# list device drivers and check kernel config

## Vieri

Hi,

I've experienced more than once that a gentoo live cd / install cd can detect all my hard disks and devices by correctly loading whatever kernel module is necessary but when I compile a new kernel on my hard disk and boot from it, it sometimes doesn't load all the necessary modules because they weren't selected at compile time. 

I would like to automate (or semi-automate) the activation of certain kernel source code config options such as device drivers (hard disks, network cards, etc.).

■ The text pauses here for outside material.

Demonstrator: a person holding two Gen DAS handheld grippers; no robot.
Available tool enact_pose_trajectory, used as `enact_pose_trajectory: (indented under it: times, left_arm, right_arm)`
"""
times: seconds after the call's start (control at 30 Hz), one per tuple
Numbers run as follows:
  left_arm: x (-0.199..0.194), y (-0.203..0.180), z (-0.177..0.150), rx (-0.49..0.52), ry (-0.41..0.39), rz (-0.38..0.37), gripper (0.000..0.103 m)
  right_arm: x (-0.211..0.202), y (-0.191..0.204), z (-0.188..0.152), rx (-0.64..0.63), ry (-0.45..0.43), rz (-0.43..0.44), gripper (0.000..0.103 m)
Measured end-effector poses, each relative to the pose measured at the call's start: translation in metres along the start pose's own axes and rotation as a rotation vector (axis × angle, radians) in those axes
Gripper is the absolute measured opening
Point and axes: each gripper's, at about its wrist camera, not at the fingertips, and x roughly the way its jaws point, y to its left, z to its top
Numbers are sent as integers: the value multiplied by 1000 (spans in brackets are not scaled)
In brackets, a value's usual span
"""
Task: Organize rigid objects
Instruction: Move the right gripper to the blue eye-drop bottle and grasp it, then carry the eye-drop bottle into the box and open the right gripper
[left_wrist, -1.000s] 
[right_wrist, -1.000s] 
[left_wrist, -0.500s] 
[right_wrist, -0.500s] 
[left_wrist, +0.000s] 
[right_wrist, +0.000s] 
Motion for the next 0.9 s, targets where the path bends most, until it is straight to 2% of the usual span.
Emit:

Is there a simple way to get the necessary device information when booting from a live cd or installation cd and from that, try to determine which kernel CONFIG_* options (only those related to device drivers) will be necessary to enable when running, say, "menuconfig"?  I don't really need to fully automate it; I just need some kind of script warning me right before launching the kernel source configurator from within the live installation cd that I should "enable JMICRON" or whatever. I realize that CONFIG_* option names can change through kernel versions so I don't expect the script to say "enable CONFIG_BLK_DEV_JMICRON" but just "enable JMICRON" (and I'd manually search the right options within menuconfig).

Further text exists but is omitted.